"[Josef Roubicek's] story stands as one of the most powerful works to emerge from the Holocaust; it is a fierce and necessary work of art." from a review in the New York Times by Michiko Kakutani on 6/9/1989
Jiri Weil (1900-1959) was a Jewish Czech writer who lived in Prague, and, according to Philip Roth’s lauditory introduction to this novel, lived a life in some ways similar to his main character Josef Roubicek. When the Nazis came to deport Weil he disappeared with the help of the resistance.
In the novel, which takes place in Prague, Roubicek at the time of the Nazi occupation is a young man who had been a bank clerk, but because of the restrictions placed on employing Jews, he has lost his job and lives starving in a garret where he’s burned most of his furnishings to keep himself warm.

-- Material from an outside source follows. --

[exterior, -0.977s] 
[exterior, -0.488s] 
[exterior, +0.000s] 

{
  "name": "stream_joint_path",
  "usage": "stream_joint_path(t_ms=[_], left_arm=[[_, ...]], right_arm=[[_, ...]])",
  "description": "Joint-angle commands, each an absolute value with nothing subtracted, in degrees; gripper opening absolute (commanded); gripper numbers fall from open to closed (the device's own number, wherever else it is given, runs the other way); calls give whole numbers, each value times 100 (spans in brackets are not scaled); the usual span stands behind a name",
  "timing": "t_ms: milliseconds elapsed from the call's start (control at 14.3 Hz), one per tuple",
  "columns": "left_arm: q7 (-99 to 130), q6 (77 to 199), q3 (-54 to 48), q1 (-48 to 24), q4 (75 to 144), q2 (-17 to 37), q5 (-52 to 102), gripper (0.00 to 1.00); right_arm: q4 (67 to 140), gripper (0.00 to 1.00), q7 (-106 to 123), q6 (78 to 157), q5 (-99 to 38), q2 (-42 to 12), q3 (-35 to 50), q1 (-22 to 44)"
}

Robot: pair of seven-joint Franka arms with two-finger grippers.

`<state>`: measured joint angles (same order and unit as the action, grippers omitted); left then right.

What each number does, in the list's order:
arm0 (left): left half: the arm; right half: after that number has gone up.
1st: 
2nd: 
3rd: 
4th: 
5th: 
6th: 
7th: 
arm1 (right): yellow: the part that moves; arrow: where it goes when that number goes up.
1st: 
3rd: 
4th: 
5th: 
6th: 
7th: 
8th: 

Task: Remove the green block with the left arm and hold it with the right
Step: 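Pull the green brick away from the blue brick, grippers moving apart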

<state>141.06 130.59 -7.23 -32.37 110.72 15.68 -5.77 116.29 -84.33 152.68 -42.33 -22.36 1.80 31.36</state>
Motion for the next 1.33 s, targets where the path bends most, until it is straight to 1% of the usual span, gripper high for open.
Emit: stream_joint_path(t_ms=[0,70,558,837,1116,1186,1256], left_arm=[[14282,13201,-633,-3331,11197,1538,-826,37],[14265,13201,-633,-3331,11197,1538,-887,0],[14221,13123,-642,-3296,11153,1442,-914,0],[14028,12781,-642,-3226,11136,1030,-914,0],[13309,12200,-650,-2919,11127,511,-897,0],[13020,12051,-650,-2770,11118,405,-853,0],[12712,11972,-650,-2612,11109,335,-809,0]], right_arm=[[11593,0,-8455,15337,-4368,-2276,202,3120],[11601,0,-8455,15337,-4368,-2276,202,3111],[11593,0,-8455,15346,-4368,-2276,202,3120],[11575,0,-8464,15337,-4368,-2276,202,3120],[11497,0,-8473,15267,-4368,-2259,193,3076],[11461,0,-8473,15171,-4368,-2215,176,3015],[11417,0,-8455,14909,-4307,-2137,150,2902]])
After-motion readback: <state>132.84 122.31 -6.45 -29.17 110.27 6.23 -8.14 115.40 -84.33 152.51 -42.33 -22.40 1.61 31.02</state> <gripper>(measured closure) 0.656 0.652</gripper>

Weil recreates an absurd and cruel world which takes on a surreal quality governed by Roubicek’s terror. The prose is spare and matter-of-fact, which has the effect of highlighting the horror. Roubicek knows he has been condemned even though he is innocent, and we watch with mounting tension as he obsesses about what will happen to him next. When will his destroyers finally close in? When will he be selected to be deported?
Weil is also very adept at recreating the "Community," the part of the nightmare version of everyday life when Jew turned against Jew.The group of Jews in Prague who the Nazis designated as a governing body to enforce Nazi rules and regulations are a terrifying presence. Roubicek lives in dread of a message from them or a knock on the door.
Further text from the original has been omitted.